What to expect from an EPD partner
Pick a team that streamlines plant data collection, identifies the dominant PCRs for your category, and manages publication with your preferred operator. The right partner will look at competitor declarations, steer you to the most comparable PCR, and stage the work so expiring EPDs are renewed while new gaps are closed with minimal factory distraction. EC3 is then updated so sales can point specifiers to a single, trusted source of truth.
Bottom line for Plycem’s product teams
The building blocks are in place. You have broad board coverage and brand recognition. Convert the December 2025 expiries into A2‑compliant renewals, add roofing sheets and any other high‑runner missing from EC3, and your catalog moves from “present” to “preferred” on projects that score materials. That shift usually pays back fast once even one mid‑size project tips your way.
References used in this article: EPD International register entries for Plycem boards and trims, valid until 15 Dec 2025 (EPD International, 2025). James Hardie external cladding EPD valid through Dec 2027 (EPD International, 2022). Swisspearl roofing slates listed at IBU with validity into 2028 (IBU, 2028). LEED v4.1 MR credit language and counting rules for EPDs, and LEED v5 ratification on March 28, 2025 (USGBC, 2024, 2025). EC3 is cited once as the worldwide database reference for EPDs.
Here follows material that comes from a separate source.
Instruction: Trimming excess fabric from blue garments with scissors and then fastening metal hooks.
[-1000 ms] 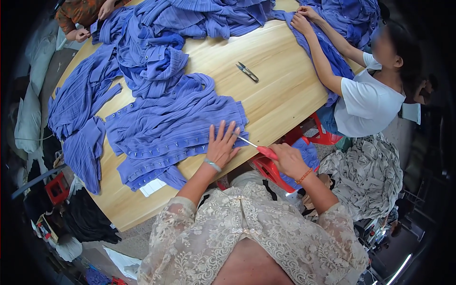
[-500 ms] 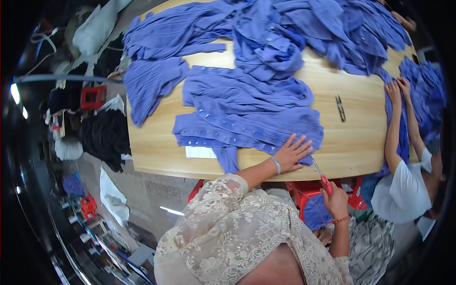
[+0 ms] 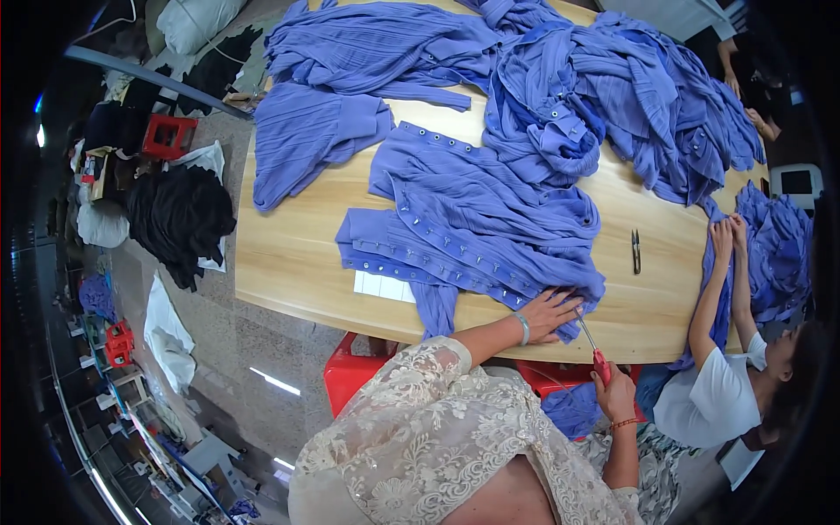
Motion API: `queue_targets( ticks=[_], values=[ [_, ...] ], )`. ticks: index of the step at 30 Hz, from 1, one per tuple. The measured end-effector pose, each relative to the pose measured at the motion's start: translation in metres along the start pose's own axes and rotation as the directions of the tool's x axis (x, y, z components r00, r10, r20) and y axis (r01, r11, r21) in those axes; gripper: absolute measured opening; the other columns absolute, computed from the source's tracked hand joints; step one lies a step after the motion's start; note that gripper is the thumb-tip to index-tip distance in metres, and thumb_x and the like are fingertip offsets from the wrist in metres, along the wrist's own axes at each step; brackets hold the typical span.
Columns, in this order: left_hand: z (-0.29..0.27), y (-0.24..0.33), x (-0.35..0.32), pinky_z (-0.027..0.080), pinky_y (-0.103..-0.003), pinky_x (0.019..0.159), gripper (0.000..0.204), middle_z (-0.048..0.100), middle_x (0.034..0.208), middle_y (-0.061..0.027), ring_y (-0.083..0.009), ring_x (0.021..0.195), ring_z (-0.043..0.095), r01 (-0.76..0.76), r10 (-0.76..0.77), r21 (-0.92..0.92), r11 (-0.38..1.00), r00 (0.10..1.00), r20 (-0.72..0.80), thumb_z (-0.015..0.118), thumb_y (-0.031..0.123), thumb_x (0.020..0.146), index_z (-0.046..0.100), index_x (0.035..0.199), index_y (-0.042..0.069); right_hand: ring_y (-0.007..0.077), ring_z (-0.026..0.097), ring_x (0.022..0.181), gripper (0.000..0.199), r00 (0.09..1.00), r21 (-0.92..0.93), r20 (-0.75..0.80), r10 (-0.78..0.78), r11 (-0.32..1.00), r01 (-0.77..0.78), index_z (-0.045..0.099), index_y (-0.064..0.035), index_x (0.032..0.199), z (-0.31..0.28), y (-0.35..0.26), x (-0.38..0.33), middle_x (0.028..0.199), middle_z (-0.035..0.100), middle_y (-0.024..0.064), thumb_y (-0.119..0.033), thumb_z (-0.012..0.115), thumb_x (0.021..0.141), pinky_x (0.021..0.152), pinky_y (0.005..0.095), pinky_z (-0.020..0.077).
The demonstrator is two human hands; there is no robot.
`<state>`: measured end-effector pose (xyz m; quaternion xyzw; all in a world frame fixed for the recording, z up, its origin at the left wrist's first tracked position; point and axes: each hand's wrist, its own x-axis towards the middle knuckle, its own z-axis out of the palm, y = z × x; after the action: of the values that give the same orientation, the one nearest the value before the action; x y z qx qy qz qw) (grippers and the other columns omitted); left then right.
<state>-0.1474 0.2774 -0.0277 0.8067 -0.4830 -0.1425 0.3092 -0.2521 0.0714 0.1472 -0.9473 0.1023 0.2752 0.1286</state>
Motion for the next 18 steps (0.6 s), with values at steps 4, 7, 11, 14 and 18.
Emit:
queue_targets(
  ticks=[4,7,11,14,18],
  values=[
    [-0.002,-0.002,-0.001,0.012,-0.052,0.117,0.088,0.020,0.159,-0.0125,-0.0312,0.147,0.016,-0.025,0.026,0.034,0.999,0.999,-0.041,0.071,0.044,0.077,0.033,0.148,0.009,0.0436,0.063,0.075,0.027,0.999,-0.033,-0.013,-0.044,0.999,0.044,0.061,-0.0052,0.101,0.000,0.004,-0.008,0.077,0.065,0.0239,-0.028,0.066,0.087,0.065,0.0514,0.0487],
    [0.000,-0.003,-0.005,0.011,-0.052,0.118,0.084,0.024,0.157,-0.0123,-0.0320,0.147,0.017,0.012,-0.012,-0.020,1.000,0.999,-0.033,0.070,0.045,0.077,0.038,0.145,0.008,0.0427,0.063,0.076,0.025,1.000,-0.047,0.002,0.002,0.999,-0.002,0.061,-0.0053,0.102,-0.004,-0.008,-0.013,0.079,0.064,0.0229,-0.025,0.065,0.088,0.067,0.0516,0.0484],
    [-0.005,-0.007,-0.006,0.017,-0.052,0.117,0.056,0.041,0.147,-0.0138,-0.0349,0.143,0.025,0.003,-0.022,-0.175,0.985,0.994,-0.106,0.067,0.039,0.081,0.056,0.127,0.009,0.0409,0.062,0.083,0.021,0.993,-0.041,-0.089,-0.080,0.996,0.077,0.061,-0.0062,0.106,0.008,-0.018,-0.004,0.087,0.063,0.0223,-0.021,0.062,0.090,0.070,0.0499,0.0483],
    [-0.065,-0.029,-0.033,0.037,-0.051,0.103,0.035,0.055,0.128,-0.0147,-0.0375,0.123,0.048,-0.020,-0.075,-0.165,0.986,0.833,-0.548,0.065,0.026,0.081,0.061,0.111,0.008,0.0394,0.061,0.086,0.023,0.990,-0.016,-0.111,-0.092,0.996,0.091,0.061,-0.0076,0.110,0.014,-0.024,0.007,0.091,0.063,0.0200,-0.018,0.062,0.089,0.072,0.0484,0.0490],
    [-0.189,-0.103,-0.107,0.044,-0.053,0.089,0.035,0.058,0.115,-0.0216,-0.0443,0.106,0.054,0.384,-0.370,-0.155,0.910,0.587,-0.720,0.066,0.010,0.073,0.060,0.108,0.005,0.0380,0.062,0.086,0.024,0.993,-0.014,-0.106,-0.045,0.999,0.044,0.061,-0.0080,0.110,0.006,-0.043,0.018,0.092,0.064,0.0180,-0.016,0.063,0.088,0.075,0.0477,0.0497]
  ],
)
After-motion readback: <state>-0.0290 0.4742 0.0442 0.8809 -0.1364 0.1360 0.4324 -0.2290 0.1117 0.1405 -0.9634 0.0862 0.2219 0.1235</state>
Frequently Asked Questions
Does Plycem currently have EPDs, and when do they expire?
Yes. EC3 shows 15 Plycem EPDs registered with EPD International AB that are valid until December 15, 2025, many under EN 15804 A1 era rules. Renewals should target A2. EC3 was checked on November 20, 2025.
Which Plycem products appear covered by EPDs today?
Fiber‑cement siding sheets in several thicknesses, trims, monolithic finish boards, ceiling boards, and deck‑type boards appear in the register. Roofing sheets and water tanks are not seen in EC3.
What competitor EPDs can specifiers use instead if Plycem lacks one?
Examples include James Hardie external cladding with EN 15804 A2 EPDs valid to late 2027 in EPD International, and Swisspearl fiber‑cement slates for roofing with IBU EPDs valid into 2028.
Will EN 15804 A1 EPDs still count for LEED?
LEED v4.1 accepts EPDs conforming to EN 15804 or ISO 21930. Many European buyers and databases now prefer A2, so A2 renewals reduce friction in cross‑border specs (USGBC, 2024).